For British chemical firms, Brexit red tape just starting
For nearly a century, the firm of Teal & Mackrill in the port city of Hull in northeast England has made paints for special applications, like fishing trawlers and factory floors. It produces marine paint, for example, with ingredients to prevent barnacles from encrusting hulls.
Now in a little-noticed consequence of the new Brexit trade deal, the company is facing real concerns about its future.
Geoff Mackrill, the third member of his family to helm the company, said that growing British regulatory burdens on chemicals may mean that eventually he won’t be able to obtain some of the additives that make his paints distinctive.
“The worry is that some of those materials that we use,” he said, “may become unavailable because of those costs.”
It is a concern that is spread across Britain’s $45 billion a year chemical industry.
Prime Minister Boris Johnson, when he announced the trade deal Dec. 24, said Britain would now be free “to set our own standards, to innovate in the way that we want.”
Business people like Mackrill were relieved that Britain had avoided a chaotic exit and that goods made in Britain could continue to cross over to Europe free of tariffs.
But some companies, notably in the chemical industry, are finding that business has become more complex rather than easier. The European Union’ s elaborate and burden some regulations may no longer apply inside Britain, but they remain a fact of life for British firms like Mackrill’s that wish to continue selling their goods in Europe.
Adding to the burden, the British government is creating its own demanding set of chemical regulations, a mirror of the EU laws.
An industry groupsaid the cost to chemical businesses of recreating the European regulations, which requires extensive documentation, could reach as muchas$1.36 billion, potentially a major burden on small firms and those with thin earnings margins.
The regulatory changes, plus the fact that chemicals can have long supply chains, have led some businesses to rethink their activities in Britain.

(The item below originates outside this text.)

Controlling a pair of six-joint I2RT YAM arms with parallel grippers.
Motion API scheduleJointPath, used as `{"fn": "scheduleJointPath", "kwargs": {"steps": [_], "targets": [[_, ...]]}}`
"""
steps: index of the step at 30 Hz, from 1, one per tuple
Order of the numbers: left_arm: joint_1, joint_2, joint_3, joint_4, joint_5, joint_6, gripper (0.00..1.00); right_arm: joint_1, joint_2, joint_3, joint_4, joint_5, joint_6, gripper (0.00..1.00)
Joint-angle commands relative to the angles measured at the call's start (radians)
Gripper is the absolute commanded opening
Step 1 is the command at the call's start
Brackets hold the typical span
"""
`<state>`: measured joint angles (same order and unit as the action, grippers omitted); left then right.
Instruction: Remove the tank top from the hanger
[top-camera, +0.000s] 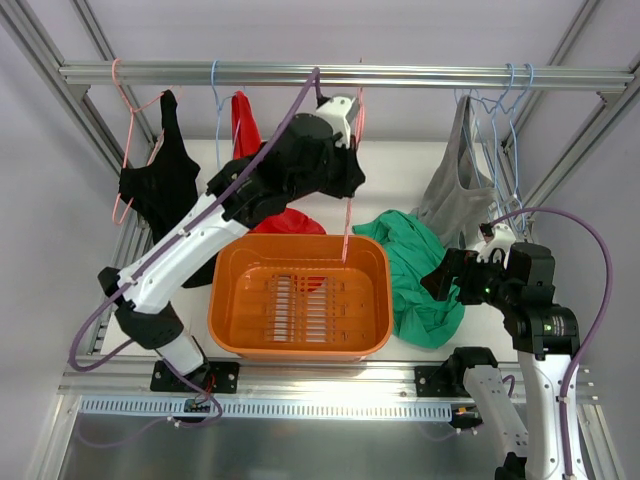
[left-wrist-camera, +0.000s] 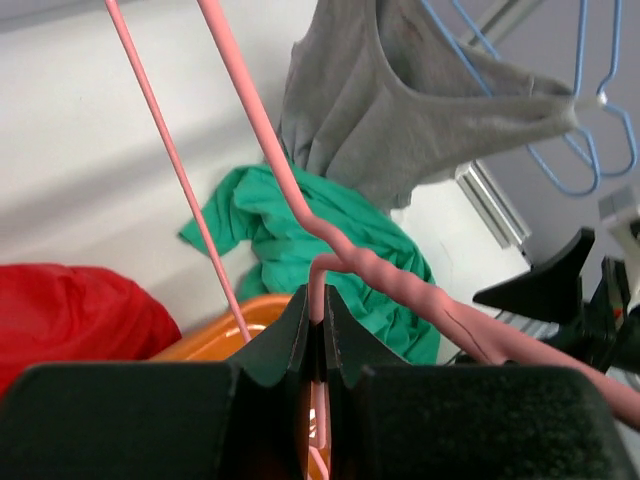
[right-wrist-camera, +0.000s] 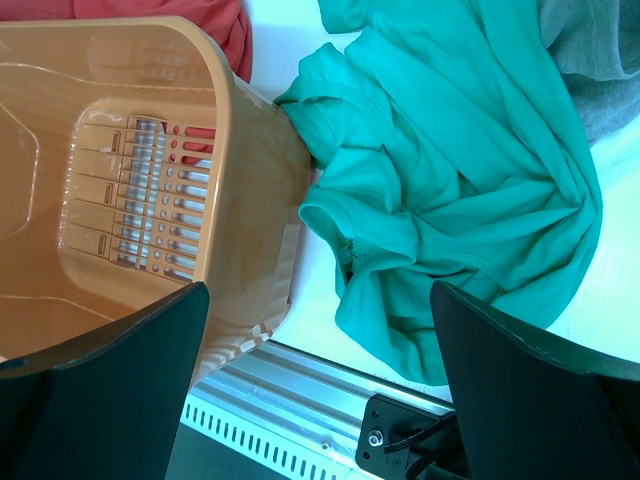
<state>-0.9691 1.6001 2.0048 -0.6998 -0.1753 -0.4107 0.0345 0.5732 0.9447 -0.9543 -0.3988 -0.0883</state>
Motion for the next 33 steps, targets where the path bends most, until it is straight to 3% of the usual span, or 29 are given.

Before Brexit, Aston Chemicals, a firm based in Aylesbury, about 50 miles northwest of London, imported chemicals from around the globe, performed the necessary paperwork, paid any import duty and then dispatched them by the truckload to European makers of moisturizers or dandruff shampoos.
Using Britain as a hub “worked incredibly well,” said Dani Loughran, the company’s managing director. But after Brexit, it doesn’t.
Trucks in Britain bound for Europe now face lengthy customs procedures at the border.
And while British-made goods can still enter the European Union duty free, that’s not the case for goods that originated elsewhere.
So, an importer like Aston Chemicals needs to pay tariffs on products made in the United States or Asia, and then again when it distributes them to the European Union, effectively doubling the rates, Loughran said.
Consequently, t he company will now instead supply Europe from a base in Poland, a member of the European Union. It has cut its British warehouse staff from three to one.
These new obstacles aren’t just a drag for the chemical industry.
“I think everyone who has been using the U.K. as a distribution center for Europe is going to be affected in the same way,” Loughran said. They “are going to find it very difficult from now on.”